TASK PROMPT :: From the records below, transcribe exactly the lines that begin at the line with "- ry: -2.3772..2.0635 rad" and end at the line with "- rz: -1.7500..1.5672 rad", both included.

EXERCISE INPUTS ::
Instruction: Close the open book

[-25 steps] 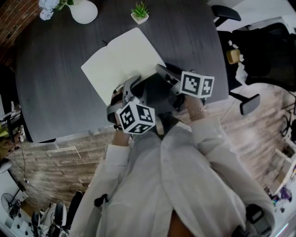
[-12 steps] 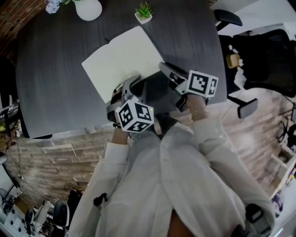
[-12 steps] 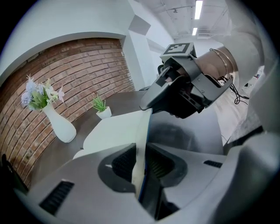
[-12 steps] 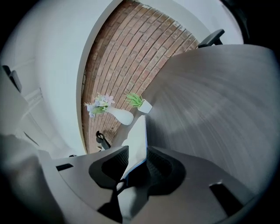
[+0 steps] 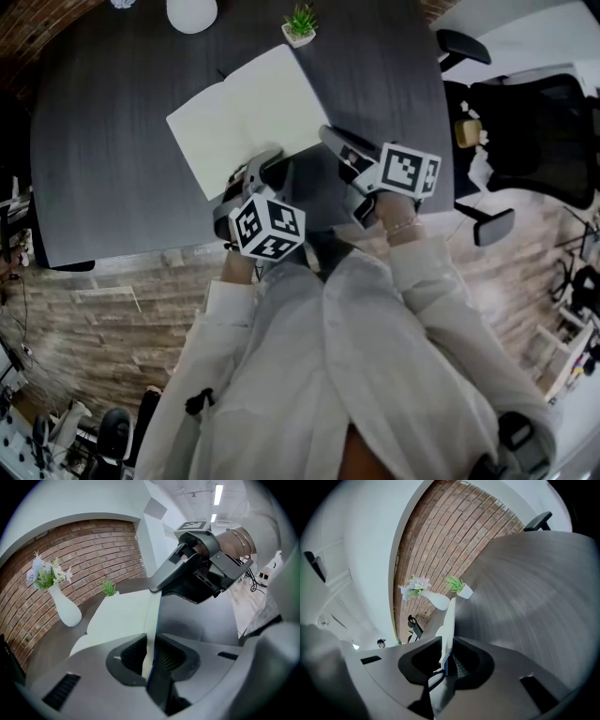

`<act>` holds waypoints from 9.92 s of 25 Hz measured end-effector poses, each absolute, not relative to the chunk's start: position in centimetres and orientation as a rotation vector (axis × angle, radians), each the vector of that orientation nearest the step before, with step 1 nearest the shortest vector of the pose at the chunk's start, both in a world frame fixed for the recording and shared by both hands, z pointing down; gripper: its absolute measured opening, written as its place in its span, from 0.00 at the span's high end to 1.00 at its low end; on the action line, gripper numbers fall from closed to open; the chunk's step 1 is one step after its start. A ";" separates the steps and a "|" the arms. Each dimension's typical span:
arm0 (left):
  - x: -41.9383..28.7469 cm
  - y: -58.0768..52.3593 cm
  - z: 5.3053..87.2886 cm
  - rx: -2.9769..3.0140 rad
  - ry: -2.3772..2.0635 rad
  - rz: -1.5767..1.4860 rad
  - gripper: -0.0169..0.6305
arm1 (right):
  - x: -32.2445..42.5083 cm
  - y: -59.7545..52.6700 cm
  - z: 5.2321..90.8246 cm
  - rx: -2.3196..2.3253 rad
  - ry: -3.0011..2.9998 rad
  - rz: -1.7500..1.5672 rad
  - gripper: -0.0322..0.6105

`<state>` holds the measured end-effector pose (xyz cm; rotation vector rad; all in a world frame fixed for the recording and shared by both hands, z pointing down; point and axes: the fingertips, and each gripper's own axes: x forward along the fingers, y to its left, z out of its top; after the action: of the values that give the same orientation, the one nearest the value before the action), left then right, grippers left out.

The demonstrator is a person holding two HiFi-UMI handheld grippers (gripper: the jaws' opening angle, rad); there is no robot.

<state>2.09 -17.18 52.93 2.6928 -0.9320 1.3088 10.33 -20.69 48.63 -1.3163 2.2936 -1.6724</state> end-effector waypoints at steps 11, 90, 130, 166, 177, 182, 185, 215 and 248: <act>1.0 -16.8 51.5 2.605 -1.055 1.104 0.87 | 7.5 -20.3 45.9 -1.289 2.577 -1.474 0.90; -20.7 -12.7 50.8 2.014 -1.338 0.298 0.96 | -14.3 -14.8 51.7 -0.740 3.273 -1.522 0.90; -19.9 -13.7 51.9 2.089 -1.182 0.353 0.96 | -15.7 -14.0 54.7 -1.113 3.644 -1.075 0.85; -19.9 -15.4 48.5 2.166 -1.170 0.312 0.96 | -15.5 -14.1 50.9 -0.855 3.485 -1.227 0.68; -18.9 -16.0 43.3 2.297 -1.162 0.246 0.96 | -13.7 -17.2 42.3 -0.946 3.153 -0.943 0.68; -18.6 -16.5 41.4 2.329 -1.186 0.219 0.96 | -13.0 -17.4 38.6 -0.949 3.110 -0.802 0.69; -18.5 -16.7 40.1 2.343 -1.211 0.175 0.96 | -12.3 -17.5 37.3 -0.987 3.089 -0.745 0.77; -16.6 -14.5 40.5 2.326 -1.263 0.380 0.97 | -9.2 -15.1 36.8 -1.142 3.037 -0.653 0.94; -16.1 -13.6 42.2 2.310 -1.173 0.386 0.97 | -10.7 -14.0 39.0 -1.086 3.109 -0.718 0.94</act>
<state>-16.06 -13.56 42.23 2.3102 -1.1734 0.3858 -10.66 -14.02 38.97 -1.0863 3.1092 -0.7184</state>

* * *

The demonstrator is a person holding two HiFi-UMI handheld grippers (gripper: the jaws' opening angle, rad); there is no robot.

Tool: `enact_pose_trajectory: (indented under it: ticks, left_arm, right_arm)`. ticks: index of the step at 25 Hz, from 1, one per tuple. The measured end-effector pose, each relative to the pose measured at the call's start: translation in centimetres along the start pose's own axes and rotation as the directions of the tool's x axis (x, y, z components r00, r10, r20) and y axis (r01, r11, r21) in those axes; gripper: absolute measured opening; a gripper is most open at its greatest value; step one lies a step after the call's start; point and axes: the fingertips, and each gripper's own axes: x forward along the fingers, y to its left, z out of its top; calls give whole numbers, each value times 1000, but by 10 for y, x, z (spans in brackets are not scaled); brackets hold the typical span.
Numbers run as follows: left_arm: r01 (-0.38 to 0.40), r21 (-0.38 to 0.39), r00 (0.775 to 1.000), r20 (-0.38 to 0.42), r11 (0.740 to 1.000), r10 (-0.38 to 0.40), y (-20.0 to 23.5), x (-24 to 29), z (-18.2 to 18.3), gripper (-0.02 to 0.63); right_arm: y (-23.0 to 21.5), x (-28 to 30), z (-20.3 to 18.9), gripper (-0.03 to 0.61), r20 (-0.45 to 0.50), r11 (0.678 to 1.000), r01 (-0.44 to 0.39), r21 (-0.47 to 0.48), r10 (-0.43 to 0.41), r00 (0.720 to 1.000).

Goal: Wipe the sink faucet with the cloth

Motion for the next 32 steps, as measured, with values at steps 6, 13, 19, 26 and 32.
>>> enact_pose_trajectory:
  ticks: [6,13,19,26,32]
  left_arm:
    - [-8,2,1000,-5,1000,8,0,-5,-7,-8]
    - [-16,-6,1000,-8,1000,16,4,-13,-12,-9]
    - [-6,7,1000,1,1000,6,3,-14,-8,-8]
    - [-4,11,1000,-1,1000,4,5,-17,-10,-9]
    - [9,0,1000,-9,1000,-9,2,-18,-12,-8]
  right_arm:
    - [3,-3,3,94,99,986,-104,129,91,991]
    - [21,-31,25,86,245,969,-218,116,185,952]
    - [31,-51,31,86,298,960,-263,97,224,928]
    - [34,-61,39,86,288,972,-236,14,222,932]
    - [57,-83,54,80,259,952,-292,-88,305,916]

EXERCISE RESULT ::
  - ry: -2.3772..2.0635 rad
  - rz: -1.5767..1.4860 rad
  - gripper: -0.0169..0.6305
arm1 (right):
  - x: -32.2445..42.5083 cm
  - y: -59.7545..52.6700 cm
  - z: 5.2321..90.8246 cm
  - rx: -2.3196..2.3253 rad
  - ry: -3.0011..2.9998 rad
  - rz: -1.7500..1.5672 rad

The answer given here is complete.